The current scheme of financial redress via the EIG has been described vividly by Gilo and others.  To be fair to the insurers, they see themselves as doing a job and, as far as possible, they have an obligation to protect their financial interests by paying only what is legally required of them.  The payouts to victims accord with protocols which EIG and the rest of the insurance industry adhere to.  EIG will pay out in accordance with the terms of the policy held by the stakeholder, the parish or diocese.  Successful claims follow the production of incontrovertible evidence of abuse.  The abused will normally have provided this through pointing to a criminal conviction by a perpetrator, or linking a claim to an open confession in front of witnesses.  Even then, to judge from the experience of some, the actual sum of money handed over is still subject to reduction, if lawyers acting for the insurer can argue that the some of the mental damage caused by the abuse was already present.  It is here that poor ethical practice can enter into the dealings of insurance companies and lawyers.   If such a situation does arise, it should be recognized that the client, here the Church of England, should accept responsibility for ensuring that ethical practice is always upheld.  Julie Macfarlane described her experience of standing up against lawyers employed by the Church as ‘brutal’.  It felt to her as though the Church itself had withdrawn from the field and was letting someone else do what amounts to dirty work on its behalf.  Those among the survivor population who do make it to the other side and receive pay-outs from the insurers do not receive life-changing amounts of cash.  The Church does appear finally to recognise this.   The word ‘redress’ which they are now using is a stronger word than compensation or negotiated settlements.  Sums of £30,000 hardly compensate for ruined lives, the loss of profession, housing and the chance of a secure retirement.
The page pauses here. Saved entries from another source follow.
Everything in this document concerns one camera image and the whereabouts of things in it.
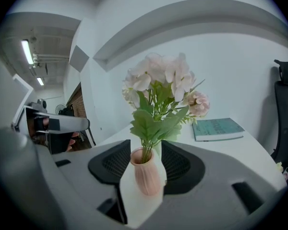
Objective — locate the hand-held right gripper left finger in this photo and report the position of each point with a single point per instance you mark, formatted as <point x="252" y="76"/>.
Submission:
<point x="86" y="195"/>

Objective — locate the black mesh office chair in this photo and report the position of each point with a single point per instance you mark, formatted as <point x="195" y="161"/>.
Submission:
<point x="286" y="104"/>

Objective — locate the white ceiling pipes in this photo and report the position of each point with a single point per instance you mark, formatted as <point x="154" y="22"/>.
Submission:
<point x="51" y="57"/>

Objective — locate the pink artificial flowers bunch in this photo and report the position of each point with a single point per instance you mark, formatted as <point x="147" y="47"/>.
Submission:
<point x="158" y="80"/>

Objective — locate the pink ribbed vase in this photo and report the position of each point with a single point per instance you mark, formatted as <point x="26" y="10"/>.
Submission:
<point x="147" y="176"/>

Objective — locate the short ceiling light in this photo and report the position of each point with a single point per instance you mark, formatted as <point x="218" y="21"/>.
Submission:
<point x="40" y="81"/>

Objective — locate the long ceiling light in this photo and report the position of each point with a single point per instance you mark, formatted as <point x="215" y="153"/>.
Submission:
<point x="27" y="52"/>

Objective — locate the black bag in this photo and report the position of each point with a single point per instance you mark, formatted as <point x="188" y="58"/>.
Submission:
<point x="68" y="111"/>

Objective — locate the standing fan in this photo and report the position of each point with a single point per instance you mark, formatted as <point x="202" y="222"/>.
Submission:
<point x="60" y="108"/>

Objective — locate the green book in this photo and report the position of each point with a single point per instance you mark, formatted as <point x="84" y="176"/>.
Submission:
<point x="217" y="128"/>

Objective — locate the pale yellow paper note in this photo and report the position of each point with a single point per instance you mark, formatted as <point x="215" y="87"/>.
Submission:
<point x="279" y="167"/>

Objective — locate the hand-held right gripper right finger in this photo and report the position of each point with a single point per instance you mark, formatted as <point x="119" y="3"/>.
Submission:
<point x="218" y="176"/>

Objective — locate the white table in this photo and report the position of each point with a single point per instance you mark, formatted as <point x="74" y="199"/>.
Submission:
<point x="230" y="150"/>

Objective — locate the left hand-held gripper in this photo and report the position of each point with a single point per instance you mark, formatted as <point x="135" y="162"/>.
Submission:
<point x="38" y="121"/>

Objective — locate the person's left hand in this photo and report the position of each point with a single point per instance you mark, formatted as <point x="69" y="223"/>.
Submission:
<point x="73" y="141"/>

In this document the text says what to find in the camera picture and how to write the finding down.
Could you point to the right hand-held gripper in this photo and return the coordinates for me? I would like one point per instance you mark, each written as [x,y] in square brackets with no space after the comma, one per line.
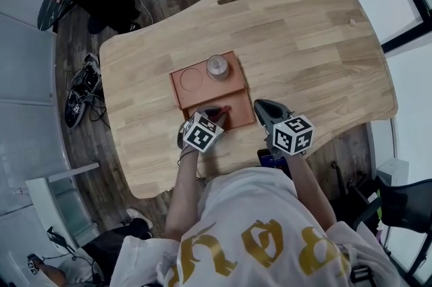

Escaping from the insurance/lawyer led culture of financial compensation will not be easy for the Church.  Additionally the introduction, as the job description puts it, of ‘a form of solace designed to provide a degree of comfort to the victim for his or her injury and to make some attempt to put right the wrong that he or she has suffered’ will need a massive shift in culture.  It is not just the introduction of a new way of doing things that will tax the future manager of the Church’s redress scheme.  It is the sheer number of unknown victims that may emerge as the result of this new initiative.  Initially the idea is to have a pilot scheme, funded by the Commissioners, to provide support for a small number of known survivors.  There could then also be hundreds of individuals, as yet unidentified, out there who need to be helped.  When the scheme has bedded down, there is the potential pastoral care of these individuals.  Where are all these caring people going to come from?  Many are looking for precisely ‘a degree of comfort’ but have not so far found it in the Church.  Does the Church then look outside its boundaries to find people who can offer ‘comfort’?  These helpers, whether or not professional, will need a measure of skill to do this kind of work.  Also, there will need to be some sort of safeguarding process to weed out the wrong kind of ‘helper’.  The list of things to be done before a pilot scheme can be extended more generally to the wider public is likely to be extremely complicated.  A final point to be made is the way that any mention of money being handed out by the Church to sufferers could have a terrible corrupting effect on motives and behaviour.  The lawyers who assist survivors at present are among the most ethically principled I know.  What will happen if floodgates of financial redress are opened too wide?  Will we get phone calls from computer voices asking us if we have ever been abused by clergy or the church?  The Church may need to employ an army of new people to protect itself as well as administer this new compassionate approach.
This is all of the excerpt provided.